• WHAT THE EXERCISE ASKS
Among the records below, find each line containing the word "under" and copy it.

Dataset items
_ _ _ _ _ _ _

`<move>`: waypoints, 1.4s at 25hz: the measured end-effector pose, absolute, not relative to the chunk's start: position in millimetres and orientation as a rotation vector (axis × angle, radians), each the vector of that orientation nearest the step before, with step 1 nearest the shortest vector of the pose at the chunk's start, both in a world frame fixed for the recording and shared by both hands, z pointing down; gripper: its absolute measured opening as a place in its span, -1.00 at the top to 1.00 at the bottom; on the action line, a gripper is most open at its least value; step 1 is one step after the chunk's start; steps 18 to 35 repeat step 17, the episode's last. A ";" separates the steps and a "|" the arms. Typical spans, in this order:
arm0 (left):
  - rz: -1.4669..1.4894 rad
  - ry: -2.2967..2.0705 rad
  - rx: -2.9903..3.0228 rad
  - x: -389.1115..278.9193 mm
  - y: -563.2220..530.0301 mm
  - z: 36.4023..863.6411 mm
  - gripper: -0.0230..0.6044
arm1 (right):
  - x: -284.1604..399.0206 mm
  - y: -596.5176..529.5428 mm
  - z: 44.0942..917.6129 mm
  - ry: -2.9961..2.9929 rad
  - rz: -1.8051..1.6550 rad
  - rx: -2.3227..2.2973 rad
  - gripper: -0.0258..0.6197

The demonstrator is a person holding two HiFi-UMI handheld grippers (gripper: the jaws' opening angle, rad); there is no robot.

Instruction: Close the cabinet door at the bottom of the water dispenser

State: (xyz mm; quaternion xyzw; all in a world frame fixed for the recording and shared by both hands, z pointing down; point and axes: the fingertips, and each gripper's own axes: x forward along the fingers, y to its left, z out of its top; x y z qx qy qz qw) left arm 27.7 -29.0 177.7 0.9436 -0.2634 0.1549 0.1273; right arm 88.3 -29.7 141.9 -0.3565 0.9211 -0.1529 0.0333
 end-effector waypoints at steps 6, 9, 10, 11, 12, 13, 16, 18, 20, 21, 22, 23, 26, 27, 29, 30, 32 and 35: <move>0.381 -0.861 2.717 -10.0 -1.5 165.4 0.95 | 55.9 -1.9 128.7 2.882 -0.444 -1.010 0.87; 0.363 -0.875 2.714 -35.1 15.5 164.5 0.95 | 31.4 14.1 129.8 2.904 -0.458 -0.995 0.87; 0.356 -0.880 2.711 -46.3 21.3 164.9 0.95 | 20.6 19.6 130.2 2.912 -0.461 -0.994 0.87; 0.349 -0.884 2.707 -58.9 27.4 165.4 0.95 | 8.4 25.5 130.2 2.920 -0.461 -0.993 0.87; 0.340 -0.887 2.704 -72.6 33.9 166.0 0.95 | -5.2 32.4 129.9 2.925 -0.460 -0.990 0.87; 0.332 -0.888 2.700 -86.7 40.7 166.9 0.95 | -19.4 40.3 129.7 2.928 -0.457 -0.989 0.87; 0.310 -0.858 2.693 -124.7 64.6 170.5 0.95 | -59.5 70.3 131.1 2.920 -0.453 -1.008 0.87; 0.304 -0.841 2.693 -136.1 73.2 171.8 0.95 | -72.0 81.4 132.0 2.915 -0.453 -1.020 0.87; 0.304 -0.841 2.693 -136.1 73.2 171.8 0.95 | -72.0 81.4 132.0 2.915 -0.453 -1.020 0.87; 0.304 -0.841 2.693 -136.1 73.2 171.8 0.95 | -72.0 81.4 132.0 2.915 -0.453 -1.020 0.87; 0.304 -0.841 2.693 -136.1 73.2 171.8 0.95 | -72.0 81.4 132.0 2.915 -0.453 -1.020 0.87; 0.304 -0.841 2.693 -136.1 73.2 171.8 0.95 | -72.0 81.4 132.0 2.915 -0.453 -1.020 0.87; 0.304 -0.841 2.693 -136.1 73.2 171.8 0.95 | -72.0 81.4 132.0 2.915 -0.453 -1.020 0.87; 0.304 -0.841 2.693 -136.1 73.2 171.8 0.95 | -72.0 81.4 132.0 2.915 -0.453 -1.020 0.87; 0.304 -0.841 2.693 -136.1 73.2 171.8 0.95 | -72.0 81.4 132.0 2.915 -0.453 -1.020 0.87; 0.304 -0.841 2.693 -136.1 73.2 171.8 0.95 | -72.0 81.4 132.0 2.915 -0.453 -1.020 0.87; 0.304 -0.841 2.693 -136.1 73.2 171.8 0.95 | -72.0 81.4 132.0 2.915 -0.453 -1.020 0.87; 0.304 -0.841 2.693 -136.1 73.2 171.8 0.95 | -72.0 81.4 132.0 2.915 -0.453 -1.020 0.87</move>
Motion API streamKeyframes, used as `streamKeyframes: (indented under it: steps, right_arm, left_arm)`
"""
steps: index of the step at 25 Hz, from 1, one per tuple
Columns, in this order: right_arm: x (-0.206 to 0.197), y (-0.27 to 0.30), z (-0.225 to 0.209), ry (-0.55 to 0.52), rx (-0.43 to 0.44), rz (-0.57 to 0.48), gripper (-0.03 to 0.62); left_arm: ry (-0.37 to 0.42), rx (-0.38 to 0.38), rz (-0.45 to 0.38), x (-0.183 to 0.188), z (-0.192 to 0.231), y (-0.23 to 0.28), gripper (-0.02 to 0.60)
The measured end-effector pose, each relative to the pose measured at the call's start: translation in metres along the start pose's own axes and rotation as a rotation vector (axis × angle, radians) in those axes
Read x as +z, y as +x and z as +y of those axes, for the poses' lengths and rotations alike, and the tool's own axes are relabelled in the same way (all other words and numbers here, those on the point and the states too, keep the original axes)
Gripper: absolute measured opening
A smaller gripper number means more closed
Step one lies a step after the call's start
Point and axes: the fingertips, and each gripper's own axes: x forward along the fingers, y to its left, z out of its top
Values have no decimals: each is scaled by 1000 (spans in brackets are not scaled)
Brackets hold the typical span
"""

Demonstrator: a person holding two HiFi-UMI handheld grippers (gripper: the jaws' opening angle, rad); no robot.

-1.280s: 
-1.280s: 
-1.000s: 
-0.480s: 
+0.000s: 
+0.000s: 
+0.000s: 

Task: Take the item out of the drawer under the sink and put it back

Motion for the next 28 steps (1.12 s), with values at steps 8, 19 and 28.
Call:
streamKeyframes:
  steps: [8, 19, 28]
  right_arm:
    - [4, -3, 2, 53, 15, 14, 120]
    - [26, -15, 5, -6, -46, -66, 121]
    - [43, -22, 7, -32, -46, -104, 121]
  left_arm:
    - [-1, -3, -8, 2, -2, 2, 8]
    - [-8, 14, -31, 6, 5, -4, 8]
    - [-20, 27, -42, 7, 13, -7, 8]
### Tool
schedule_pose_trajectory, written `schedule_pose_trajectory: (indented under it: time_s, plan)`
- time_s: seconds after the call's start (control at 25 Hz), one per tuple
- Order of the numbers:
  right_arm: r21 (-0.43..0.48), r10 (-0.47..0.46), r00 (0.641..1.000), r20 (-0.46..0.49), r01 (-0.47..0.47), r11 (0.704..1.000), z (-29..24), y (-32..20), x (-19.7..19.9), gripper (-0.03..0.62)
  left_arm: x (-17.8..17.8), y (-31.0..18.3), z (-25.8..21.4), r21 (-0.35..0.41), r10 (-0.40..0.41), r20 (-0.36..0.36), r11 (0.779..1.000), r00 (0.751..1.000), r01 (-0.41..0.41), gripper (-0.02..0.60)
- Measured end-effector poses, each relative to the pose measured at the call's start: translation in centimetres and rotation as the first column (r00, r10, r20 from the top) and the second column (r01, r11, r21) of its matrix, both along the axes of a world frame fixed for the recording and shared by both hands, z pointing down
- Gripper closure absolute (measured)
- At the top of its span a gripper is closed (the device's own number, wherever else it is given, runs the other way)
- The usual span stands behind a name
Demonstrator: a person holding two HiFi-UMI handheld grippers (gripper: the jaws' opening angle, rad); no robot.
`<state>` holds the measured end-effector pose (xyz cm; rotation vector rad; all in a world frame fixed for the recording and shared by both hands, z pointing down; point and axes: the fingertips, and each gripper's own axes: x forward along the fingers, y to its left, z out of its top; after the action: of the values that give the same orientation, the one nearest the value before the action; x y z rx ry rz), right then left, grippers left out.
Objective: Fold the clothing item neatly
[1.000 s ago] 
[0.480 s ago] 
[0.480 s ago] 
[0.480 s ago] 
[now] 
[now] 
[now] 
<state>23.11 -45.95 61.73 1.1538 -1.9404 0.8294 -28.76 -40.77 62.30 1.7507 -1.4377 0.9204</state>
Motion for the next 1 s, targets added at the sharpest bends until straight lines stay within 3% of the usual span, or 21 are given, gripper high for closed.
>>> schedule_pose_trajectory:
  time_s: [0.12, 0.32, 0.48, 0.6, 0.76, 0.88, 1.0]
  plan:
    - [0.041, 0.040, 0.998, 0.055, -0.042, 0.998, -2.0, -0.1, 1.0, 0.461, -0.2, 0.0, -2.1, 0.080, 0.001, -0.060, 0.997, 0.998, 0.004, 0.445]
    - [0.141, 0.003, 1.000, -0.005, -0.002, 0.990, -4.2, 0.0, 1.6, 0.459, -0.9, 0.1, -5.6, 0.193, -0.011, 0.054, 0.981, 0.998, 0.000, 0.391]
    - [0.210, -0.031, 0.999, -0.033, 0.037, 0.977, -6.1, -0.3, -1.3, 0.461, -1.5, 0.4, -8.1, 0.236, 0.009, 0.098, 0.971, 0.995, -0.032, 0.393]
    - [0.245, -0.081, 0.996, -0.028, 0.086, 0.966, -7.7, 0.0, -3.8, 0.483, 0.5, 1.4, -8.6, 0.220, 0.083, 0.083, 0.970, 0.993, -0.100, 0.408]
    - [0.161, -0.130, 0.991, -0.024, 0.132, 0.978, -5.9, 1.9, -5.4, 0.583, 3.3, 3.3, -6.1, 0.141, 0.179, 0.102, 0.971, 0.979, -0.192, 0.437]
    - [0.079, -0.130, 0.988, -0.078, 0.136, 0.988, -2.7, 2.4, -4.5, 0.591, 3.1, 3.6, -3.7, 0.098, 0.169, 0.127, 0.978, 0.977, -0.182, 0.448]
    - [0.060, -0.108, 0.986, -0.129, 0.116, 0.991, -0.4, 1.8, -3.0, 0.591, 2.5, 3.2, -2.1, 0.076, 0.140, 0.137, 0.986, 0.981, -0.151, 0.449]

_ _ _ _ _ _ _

• RESPONSE TO THIS TASK
Motion API streamKeyframes, used as `streamKeyframes: (indented under it: steps, right_arm, left_arm)`
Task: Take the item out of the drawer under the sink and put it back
schedule_pose_trajectory, written `schedule_pose_trajectory: (indented under it: time_s, plan)`

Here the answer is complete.